アニメ制作のビジネスモデルの歴史 その① アニメ映画からテレビアニメへ
漫画映画時代
日本で初めてアニメーションが制作されたのは、1917年(大正6年)だと言われていますが、現在のアニメの歴史は、映画に端を発し、1956年に発足された東映動画および1958年に制作された日本初のカラー長編アニメ映画『白蛇伝』に始まります。
1953年には日本でもテレビ放送が始まっており、アニメも放送されていましたが、数分程度のごく短い作品に過ぎず、あくまでも当時のアニメの主流は映画にありました。
この頃のビジネスモデルは、実写映画と変わらず劇場興行ビジネスであり、つまり観客の入場料が収益となるものでした。
テレビアニメ黎明期
テレビアニメが現在の毎週30分放送のスタイルになったのは、1961年に手塚治虫が発足させた虫プロダクションが制作した1963年放送の『鉄腕アトム』が最初で、当時、長い期間をかけて制作される漫画映画や、3~10分の紙芝居的なテレビアニメが主流の中にあって、毎週30分のテレビアニメを放送することは、国内はおろか世界初の試みで、これが今日のアニメ製作の礎になりました。
虫プロのビジネスモデルは、広告代理店を通してスポンサーを募り制作費を出資してもらい、著作権を自社で所有する形で作品を制作。低価格受注のためにスポンサーから受け取る制作費では賄いきれない赤字分を、ロイヤリティーや海外輸出での収益で補填するというもので、『鉄腕アトム』の人気もあってこのビジネスモデルは一様の成功を収めました。

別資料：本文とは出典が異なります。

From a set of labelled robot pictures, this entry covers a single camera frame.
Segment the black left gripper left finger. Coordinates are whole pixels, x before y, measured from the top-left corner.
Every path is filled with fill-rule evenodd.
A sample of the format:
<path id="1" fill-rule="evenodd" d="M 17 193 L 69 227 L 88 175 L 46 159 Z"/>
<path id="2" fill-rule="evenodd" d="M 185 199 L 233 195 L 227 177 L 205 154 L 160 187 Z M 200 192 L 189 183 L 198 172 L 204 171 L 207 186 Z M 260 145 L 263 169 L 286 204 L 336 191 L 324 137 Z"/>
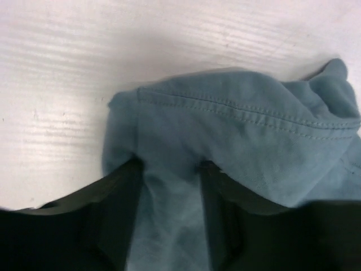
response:
<path id="1" fill-rule="evenodd" d="M 1 269 L 125 270 L 142 182 L 131 159 L 40 208 L 1 210 Z"/>

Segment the teal blue t shirt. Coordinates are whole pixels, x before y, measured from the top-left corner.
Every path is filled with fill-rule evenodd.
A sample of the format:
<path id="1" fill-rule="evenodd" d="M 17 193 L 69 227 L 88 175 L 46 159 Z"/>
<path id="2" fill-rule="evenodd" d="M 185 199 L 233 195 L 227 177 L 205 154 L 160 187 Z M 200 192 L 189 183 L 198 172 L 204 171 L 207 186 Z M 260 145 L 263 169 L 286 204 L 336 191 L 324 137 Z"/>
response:
<path id="1" fill-rule="evenodd" d="M 216 71 L 116 94 L 103 173 L 143 163 L 127 270 L 211 270 L 199 173 L 206 161 L 283 207 L 360 203 L 359 128 L 341 59 L 302 81 Z"/>

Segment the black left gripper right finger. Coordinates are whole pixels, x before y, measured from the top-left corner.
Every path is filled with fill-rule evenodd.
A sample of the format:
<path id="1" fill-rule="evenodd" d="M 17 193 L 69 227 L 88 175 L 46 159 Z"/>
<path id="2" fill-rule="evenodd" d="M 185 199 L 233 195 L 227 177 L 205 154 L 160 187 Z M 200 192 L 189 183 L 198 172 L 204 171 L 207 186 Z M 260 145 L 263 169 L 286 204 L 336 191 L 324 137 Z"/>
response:
<path id="1" fill-rule="evenodd" d="M 359 270 L 360 203 L 273 203 L 199 167 L 211 270 Z"/>

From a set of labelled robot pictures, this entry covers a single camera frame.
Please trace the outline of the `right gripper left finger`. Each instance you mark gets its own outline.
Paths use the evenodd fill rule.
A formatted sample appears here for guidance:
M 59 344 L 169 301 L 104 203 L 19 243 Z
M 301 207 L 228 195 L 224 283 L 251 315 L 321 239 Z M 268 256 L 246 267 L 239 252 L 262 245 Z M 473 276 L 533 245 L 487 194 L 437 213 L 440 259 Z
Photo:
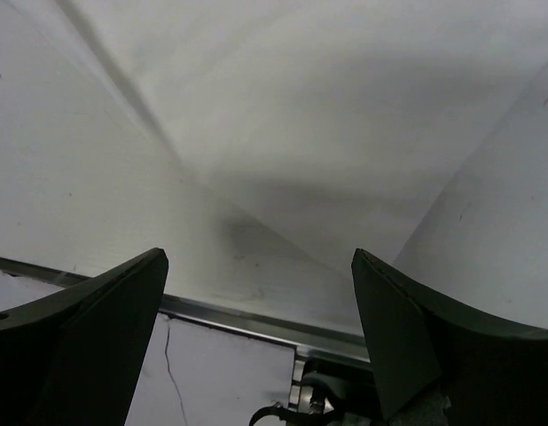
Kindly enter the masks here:
M 167 275 L 152 248 L 0 312 L 0 425 L 123 425 Z

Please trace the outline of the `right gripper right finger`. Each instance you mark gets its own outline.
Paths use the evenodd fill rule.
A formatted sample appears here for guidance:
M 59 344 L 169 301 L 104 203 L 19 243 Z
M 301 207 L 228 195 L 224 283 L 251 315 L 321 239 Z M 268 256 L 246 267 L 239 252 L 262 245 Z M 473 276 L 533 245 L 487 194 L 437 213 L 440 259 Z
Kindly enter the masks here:
M 548 329 L 463 304 L 360 248 L 351 270 L 385 421 L 548 425 Z

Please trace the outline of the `plain white t shirt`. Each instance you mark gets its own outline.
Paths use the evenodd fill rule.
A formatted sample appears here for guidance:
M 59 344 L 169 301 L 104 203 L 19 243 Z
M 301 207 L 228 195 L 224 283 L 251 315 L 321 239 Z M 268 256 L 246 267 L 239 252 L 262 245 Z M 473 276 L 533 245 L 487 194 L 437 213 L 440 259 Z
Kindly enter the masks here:
M 62 1 L 182 166 L 315 259 L 393 259 L 548 60 L 548 1 Z

手塚治虫が日本のアニメ界の将来を考えて30分アニメを立ち上げたというのは、手塚治虫を神格化した幻想に過ぎません。普通に手塚治虫の立場で考えれば、どんな低価格でも成立(ロイヤリティーや海外輸出での収益で補填)できる確信があり、かつ低価格で引き受ければ、他社が参入できず一人勝ちが狙えるとの勝算があったればこそのビジネス戦略だったのです。
最悪の場合は私財を投じてでも、との覚悟だったようですが、『鉄腕アトム』は大ヒットとなり、実際には私財を投じなくとも全く問題ない程の高収益を上げていたようです。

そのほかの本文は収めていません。